Boxing Can Reduce Parkinson Progress

“I don’t count the days I have left; I make the days
I have count.”  -Muhammad Ali

Parkinson’s Disease (PD) is a progressive neurological disorder that affects over 8,000 people in the local area served by the Parkinson Support Center and more than 1 million nationwide. While we acknowledge that there is no cure, what we are coming to realize is that there are some non-traditional means of slowing the disease’s progress. One of those non-traditional methods is boxing and Core Combat Sports is one of the most progressive gyms in this area for training PD patients. Core Combat Sports, is one of the first gyms to adopt the Rock Steady program in the Louisville Metro area.

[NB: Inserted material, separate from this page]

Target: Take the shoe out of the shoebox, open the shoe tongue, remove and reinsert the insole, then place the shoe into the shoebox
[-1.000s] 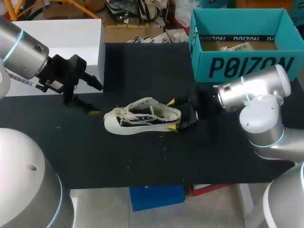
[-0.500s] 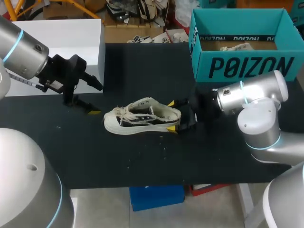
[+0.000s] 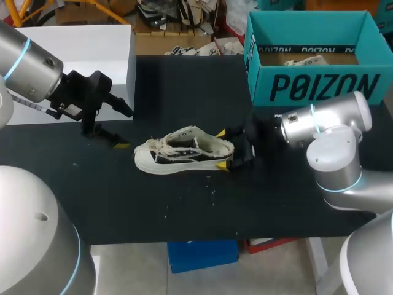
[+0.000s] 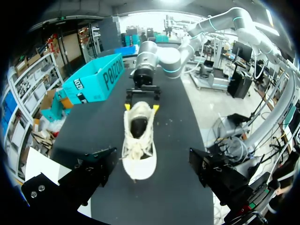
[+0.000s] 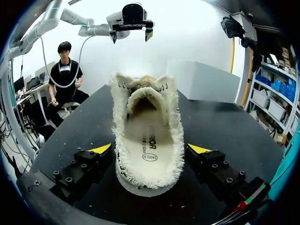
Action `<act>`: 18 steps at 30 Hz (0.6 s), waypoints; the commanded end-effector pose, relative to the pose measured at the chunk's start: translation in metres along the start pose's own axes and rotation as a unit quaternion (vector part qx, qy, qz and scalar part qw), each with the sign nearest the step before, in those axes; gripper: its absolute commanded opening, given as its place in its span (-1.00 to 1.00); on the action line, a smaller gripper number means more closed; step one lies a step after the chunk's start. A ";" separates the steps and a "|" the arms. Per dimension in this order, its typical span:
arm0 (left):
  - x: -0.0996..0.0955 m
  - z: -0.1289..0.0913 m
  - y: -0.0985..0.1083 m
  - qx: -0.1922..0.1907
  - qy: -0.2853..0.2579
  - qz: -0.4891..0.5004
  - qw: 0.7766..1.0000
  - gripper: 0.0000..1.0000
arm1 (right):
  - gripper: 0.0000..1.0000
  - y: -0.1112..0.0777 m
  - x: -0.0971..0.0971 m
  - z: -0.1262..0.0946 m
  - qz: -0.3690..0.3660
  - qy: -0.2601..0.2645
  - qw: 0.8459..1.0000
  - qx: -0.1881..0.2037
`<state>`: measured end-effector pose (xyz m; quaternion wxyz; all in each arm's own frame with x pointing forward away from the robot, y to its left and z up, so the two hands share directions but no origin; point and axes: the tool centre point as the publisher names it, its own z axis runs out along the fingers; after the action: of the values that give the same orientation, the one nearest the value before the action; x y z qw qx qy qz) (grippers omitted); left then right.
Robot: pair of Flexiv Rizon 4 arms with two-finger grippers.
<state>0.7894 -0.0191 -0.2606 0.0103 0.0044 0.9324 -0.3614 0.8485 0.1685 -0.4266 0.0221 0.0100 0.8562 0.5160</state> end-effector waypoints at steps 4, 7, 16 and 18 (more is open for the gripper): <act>0.001 0.002 0.001 0.000 -0.002 0.001 1.000 1.00 | 1.00 -0.003 0.000 0.005 0.002 0.001 1.000 -0.004; 0.001 0.002 0.001 0.000 -0.002 0.001 1.000 1.00 | 1.00 -0.004 0.001 0.005 0.004 0.002 1.000 -0.004; 0.001 0.002 0.001 0.000 -0.002 0.001 1.000 1.00 | -1.00 -0.007 0.000 0.013 0.015 0.037 0.999 -0.007; 0.001 0.002 0.001 0.000 -0.002 0.001 1.000 1.00 | -1.00 -0.007 0.000 0.015 0.018 0.045 0.999 -0.005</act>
<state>0.7894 -0.0191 -0.2606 0.0103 0.0044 0.9323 -0.3614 0.8428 0.1731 -0.4340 -0.0122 0.0091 0.8511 0.5248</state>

Rock Steady Boxing first gained national attention in November 2015 when CBS news reporter, Leslie Stahl, told of the improvements her husband, author and scriptwriter Aaron Latham, was experiencing. She told of how Latham had experienced a slow-down in the progression of his PD after he enrolled in a Rock Steady program in New York City. He called Parkinson “an incredible shrinking disease.” “But it’s not Parkinson that’s shrinking”, he added. “It doesn’t shrink itself, it shrinks you.”

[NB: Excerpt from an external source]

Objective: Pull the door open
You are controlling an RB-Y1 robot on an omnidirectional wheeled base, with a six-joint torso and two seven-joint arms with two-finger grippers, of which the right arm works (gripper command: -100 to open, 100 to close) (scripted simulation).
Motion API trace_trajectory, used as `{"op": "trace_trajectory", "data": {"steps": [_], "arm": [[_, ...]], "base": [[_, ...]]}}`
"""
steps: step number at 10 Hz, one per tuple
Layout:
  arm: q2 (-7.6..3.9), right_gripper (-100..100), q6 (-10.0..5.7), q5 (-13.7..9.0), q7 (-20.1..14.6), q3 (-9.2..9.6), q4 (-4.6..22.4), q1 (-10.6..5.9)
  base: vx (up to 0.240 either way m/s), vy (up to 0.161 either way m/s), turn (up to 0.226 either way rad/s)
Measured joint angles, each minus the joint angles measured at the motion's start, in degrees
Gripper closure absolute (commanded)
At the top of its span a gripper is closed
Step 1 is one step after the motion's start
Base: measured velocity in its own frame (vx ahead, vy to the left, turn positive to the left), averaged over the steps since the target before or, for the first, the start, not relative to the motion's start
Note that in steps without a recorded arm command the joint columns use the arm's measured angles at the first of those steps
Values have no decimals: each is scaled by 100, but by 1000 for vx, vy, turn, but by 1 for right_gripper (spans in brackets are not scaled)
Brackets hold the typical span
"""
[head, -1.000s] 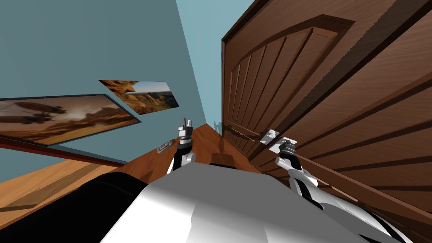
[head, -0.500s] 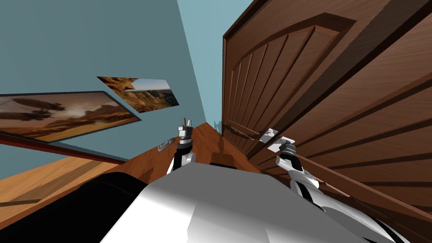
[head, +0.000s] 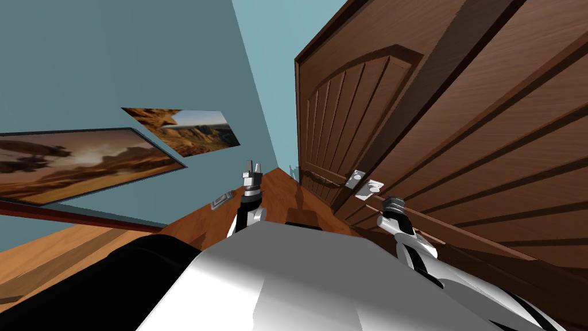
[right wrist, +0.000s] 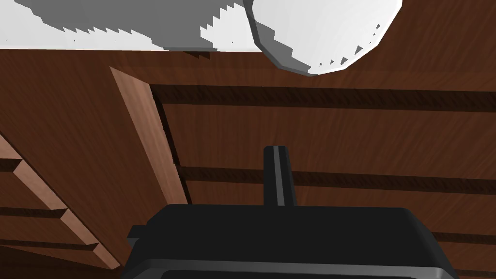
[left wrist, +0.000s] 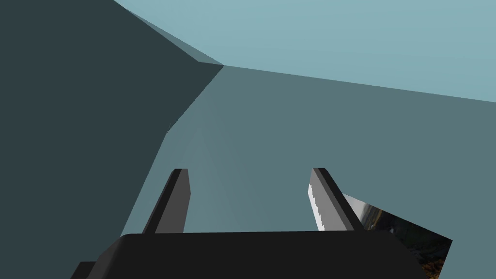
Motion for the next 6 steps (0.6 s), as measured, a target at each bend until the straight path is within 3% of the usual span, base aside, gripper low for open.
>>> {"op": "trace_trajectory", "data": {"steps": [4, 6], "arm": [[82, -100, 113, 41, -20, 95, -238, -20], [74, -100, 100, 79, -77, 183, -206, -111]], "base": [[-142, 157, 38], [-162, 151, 36]]}}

The Rock Steady exercise program has a goal of improving the quality of life for people navigating PD through non-contact boxing.

Abdul Jarvis and other trainers at Core Combat Sports in Louisville have worked for years to build young boxers for successful careers in the ring. Now Abdul, a top-level boxing and kickboxing coach for 22 years, finds himself conducting three-day-a-week, 90-minute-a-day lessons to people who are never going to climb in a ring with the goal of becoming a champion boxer.

“I’ve got to tell you though,” Abdul says while watching a recent workout, “some of these Parkinson people in here are just a step or so away from training just as hard as our real boxers. These people (PD patients) come in here just as motivated and just as hard-working as the boxers I train for championship fights.” That’s coming from a man who has developed five Golden Gloves and two world champions in his career.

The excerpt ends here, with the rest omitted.